> **Assignment**:
Transcribe word for word the lines below from the line with "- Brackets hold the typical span" through the line with "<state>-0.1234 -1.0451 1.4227", ends included.

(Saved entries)
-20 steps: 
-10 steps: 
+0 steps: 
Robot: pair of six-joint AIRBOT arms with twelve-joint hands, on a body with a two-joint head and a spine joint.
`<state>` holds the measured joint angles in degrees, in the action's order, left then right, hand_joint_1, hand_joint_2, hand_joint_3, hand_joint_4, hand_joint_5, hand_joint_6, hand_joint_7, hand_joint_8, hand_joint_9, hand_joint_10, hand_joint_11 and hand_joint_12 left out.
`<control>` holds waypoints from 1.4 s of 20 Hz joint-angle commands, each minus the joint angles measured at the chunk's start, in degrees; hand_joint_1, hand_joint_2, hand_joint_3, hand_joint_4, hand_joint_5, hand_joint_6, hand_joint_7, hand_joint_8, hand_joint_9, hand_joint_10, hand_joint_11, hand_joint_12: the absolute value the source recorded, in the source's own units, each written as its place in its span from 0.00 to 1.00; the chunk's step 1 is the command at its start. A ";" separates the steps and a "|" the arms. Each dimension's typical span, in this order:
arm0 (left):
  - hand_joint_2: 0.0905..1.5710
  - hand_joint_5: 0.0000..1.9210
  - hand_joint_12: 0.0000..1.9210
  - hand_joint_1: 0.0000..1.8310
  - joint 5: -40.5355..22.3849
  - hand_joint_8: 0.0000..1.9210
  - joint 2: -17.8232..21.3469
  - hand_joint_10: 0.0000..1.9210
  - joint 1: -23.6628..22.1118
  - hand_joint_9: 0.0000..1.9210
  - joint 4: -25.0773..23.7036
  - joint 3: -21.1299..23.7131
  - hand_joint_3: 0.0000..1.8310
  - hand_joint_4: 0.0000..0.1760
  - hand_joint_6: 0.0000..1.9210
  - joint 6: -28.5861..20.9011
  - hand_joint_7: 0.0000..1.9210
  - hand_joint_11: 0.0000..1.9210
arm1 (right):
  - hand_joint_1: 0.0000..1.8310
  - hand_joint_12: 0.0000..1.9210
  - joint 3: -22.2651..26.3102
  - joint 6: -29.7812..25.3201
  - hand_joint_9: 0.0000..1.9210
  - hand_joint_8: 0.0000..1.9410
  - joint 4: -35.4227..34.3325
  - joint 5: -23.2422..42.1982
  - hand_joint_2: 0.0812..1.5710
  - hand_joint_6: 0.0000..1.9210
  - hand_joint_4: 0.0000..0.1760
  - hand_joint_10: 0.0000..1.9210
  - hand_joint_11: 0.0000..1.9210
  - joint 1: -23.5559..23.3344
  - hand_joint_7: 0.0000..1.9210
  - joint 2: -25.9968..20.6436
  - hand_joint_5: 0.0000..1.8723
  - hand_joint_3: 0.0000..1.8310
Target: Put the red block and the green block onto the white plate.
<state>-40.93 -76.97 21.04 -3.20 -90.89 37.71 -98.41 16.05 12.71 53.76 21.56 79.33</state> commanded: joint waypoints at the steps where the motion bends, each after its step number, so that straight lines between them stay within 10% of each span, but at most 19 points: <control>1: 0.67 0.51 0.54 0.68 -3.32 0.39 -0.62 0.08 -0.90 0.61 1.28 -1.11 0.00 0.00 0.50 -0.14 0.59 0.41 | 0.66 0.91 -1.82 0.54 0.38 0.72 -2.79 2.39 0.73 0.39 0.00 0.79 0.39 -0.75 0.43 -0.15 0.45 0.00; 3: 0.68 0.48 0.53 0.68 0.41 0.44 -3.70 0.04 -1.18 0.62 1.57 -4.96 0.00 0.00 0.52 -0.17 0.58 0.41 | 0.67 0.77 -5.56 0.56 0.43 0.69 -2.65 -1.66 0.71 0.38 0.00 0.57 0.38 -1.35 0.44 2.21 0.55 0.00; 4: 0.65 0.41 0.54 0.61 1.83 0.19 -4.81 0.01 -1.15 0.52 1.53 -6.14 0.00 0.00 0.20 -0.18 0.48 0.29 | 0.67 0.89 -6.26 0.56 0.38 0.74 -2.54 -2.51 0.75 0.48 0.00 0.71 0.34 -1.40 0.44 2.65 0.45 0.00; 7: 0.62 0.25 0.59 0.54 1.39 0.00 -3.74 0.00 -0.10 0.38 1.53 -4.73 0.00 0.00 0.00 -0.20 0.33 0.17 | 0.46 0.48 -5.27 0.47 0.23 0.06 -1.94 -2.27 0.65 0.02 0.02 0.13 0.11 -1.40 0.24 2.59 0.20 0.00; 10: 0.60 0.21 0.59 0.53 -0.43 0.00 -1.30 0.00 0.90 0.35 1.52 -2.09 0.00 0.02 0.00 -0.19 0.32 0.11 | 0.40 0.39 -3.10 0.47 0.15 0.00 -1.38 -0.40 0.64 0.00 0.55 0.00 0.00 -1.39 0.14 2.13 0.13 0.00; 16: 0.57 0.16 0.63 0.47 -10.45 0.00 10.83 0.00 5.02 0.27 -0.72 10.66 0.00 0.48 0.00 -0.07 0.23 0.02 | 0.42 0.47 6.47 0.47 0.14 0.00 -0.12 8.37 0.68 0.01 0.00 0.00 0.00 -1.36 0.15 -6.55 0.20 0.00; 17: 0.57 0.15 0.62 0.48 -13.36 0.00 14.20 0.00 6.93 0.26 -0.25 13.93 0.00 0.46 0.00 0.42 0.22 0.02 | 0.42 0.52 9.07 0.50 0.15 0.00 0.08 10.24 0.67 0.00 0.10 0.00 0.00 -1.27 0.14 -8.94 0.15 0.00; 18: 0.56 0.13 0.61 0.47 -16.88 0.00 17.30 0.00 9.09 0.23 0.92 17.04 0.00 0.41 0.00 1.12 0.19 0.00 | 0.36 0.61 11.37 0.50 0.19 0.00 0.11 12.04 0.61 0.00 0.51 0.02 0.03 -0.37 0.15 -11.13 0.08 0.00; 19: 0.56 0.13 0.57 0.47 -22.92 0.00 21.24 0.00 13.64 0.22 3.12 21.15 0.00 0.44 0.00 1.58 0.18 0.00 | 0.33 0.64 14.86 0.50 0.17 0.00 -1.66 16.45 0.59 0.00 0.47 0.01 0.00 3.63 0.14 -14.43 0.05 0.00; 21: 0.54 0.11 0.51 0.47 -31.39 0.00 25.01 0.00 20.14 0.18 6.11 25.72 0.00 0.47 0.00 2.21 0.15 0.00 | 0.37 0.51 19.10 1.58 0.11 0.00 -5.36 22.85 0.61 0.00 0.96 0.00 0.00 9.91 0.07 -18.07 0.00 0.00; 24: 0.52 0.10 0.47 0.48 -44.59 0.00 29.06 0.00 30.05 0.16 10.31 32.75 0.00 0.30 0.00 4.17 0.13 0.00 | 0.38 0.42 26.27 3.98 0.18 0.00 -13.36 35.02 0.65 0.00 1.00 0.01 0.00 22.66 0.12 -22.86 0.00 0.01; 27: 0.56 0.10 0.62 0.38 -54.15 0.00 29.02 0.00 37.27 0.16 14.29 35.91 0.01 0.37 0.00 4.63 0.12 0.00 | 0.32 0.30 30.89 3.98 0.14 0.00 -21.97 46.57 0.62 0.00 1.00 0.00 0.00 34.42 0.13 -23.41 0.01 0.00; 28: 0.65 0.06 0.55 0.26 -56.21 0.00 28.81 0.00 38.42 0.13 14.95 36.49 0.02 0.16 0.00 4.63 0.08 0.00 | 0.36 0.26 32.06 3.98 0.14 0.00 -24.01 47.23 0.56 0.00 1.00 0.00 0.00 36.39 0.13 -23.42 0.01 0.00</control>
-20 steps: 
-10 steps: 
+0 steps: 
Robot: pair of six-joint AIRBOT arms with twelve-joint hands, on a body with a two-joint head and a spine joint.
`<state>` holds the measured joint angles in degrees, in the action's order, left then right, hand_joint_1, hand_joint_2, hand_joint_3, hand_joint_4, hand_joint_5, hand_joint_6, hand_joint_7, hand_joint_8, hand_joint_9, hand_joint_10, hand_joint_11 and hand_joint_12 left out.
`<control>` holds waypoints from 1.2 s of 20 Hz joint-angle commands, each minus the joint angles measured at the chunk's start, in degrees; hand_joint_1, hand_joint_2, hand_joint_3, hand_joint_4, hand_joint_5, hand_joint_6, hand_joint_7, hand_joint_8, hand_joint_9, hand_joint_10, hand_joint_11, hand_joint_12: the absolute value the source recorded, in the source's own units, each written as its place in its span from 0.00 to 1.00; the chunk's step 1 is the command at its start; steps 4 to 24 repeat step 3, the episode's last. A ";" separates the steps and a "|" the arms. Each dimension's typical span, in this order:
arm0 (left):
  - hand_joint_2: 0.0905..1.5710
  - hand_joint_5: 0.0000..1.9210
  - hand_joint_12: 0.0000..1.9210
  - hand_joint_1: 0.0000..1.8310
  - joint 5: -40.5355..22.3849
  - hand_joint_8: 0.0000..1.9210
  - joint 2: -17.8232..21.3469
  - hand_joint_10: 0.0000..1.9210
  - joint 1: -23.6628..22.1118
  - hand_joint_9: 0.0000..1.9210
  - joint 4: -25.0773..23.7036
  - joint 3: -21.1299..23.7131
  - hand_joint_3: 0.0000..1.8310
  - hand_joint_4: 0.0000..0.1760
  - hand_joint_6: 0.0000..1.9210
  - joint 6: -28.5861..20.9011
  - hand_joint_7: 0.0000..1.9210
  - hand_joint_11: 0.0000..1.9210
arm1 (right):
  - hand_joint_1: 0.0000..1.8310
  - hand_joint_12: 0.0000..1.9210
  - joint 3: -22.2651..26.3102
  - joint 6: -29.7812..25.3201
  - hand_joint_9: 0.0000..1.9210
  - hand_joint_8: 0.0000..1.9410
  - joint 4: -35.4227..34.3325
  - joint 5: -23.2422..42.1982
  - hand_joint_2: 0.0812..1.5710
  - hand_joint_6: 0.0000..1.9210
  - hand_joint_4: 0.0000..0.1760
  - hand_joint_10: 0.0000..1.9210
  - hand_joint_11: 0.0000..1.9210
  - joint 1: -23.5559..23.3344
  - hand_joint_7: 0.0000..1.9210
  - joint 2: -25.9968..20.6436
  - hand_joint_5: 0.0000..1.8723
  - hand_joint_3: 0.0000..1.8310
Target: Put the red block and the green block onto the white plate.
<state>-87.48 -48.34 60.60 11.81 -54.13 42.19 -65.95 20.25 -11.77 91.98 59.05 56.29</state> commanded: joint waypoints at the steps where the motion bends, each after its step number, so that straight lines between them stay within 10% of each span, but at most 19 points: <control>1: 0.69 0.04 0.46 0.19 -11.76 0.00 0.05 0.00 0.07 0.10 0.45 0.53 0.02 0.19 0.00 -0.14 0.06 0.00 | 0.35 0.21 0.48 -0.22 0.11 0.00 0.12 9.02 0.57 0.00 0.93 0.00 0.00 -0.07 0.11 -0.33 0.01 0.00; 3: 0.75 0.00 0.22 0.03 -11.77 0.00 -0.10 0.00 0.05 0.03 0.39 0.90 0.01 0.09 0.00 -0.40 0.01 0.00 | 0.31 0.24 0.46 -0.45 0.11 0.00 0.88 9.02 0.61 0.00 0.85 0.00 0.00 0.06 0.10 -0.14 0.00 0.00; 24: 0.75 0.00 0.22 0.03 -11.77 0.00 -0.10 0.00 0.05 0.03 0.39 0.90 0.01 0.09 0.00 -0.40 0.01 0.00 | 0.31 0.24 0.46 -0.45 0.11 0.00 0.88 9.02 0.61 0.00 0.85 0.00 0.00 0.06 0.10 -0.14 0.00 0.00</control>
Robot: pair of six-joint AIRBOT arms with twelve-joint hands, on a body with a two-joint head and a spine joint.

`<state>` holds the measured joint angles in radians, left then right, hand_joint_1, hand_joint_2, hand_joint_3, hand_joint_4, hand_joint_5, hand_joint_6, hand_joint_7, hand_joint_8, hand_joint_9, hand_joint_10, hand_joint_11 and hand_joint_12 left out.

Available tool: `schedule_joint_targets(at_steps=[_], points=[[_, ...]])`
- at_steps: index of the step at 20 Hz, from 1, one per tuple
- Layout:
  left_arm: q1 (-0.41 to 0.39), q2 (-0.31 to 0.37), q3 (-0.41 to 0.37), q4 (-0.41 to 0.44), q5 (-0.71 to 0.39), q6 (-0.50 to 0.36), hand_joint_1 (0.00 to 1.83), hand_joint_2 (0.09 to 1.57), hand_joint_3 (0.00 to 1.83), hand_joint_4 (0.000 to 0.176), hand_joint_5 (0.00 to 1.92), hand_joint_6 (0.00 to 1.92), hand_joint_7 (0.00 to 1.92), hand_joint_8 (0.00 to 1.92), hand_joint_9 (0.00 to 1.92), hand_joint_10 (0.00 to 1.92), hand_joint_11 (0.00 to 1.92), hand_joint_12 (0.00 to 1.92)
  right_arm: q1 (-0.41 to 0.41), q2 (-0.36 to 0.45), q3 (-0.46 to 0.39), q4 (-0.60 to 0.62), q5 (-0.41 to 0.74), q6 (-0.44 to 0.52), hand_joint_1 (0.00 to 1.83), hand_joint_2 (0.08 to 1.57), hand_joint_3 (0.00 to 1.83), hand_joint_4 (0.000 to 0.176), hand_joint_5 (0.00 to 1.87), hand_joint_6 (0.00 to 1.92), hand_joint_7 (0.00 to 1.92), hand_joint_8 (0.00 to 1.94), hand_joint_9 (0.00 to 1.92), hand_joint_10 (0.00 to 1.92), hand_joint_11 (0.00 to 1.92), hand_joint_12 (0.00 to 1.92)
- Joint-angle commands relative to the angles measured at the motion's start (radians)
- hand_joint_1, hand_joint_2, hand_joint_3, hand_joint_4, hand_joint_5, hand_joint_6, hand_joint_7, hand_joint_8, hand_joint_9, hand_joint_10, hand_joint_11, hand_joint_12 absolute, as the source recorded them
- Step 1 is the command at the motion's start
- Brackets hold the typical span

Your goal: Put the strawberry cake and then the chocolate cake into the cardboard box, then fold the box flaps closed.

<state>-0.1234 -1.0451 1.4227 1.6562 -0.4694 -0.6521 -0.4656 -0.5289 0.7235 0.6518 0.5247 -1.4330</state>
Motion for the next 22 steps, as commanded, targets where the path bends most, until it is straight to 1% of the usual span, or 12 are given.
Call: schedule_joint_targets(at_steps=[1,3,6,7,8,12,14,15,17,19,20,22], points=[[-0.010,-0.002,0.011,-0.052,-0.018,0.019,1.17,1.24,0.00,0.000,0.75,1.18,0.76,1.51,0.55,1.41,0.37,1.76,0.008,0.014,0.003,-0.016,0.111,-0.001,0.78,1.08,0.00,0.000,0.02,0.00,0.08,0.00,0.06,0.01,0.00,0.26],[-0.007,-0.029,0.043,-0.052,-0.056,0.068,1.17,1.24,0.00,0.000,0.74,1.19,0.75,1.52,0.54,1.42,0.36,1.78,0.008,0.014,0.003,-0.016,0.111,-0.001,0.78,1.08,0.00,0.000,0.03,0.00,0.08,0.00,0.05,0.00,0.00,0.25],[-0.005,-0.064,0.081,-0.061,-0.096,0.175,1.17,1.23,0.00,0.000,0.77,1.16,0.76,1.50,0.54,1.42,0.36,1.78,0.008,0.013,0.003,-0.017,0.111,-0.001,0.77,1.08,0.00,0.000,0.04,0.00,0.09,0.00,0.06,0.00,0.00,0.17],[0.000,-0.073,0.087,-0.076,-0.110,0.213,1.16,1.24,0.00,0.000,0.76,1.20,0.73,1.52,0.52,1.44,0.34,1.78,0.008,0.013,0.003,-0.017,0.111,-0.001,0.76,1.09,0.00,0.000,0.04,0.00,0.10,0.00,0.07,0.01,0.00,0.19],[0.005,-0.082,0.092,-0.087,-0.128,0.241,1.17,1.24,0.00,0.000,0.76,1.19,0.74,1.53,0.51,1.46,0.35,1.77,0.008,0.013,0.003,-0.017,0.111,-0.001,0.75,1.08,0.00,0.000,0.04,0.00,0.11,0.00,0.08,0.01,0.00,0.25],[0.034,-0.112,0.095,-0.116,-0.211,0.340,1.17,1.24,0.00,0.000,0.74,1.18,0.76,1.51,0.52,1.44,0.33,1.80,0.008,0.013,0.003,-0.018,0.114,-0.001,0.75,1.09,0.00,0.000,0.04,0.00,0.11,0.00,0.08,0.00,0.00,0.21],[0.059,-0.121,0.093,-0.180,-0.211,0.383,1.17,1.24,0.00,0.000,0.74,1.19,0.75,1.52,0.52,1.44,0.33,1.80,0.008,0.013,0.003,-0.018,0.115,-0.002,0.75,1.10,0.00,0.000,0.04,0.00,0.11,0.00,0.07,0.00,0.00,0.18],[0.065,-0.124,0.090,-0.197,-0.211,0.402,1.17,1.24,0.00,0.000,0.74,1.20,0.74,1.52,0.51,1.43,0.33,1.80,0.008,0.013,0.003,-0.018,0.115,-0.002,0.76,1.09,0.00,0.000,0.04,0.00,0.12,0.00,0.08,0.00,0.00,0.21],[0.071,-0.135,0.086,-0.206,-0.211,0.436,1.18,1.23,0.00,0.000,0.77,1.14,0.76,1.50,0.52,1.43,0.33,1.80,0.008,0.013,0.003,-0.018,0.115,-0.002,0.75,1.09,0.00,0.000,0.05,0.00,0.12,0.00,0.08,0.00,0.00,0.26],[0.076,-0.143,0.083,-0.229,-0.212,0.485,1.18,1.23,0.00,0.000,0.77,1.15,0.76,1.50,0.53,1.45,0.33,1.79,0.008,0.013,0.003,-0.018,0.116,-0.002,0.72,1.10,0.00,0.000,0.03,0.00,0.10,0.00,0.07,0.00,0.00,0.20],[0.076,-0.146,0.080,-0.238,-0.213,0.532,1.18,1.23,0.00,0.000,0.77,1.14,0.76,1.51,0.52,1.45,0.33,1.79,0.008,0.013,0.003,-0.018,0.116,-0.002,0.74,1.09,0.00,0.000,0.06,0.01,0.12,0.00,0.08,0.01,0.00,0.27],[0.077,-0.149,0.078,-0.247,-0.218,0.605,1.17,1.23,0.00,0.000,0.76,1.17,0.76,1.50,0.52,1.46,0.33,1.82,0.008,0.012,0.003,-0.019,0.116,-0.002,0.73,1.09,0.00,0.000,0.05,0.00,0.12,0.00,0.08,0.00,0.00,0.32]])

> **Task result**:
- Brackets hold the typical span

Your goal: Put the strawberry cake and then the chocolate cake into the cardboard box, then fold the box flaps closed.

<state>-0.1234 -1.0451 1.4227 1.6562 -0.4694 -0.6521 -0.4656 -0.5289 0.7235 0.6518 0.5247 -1.4330</state>

The work on this exercise has been finished.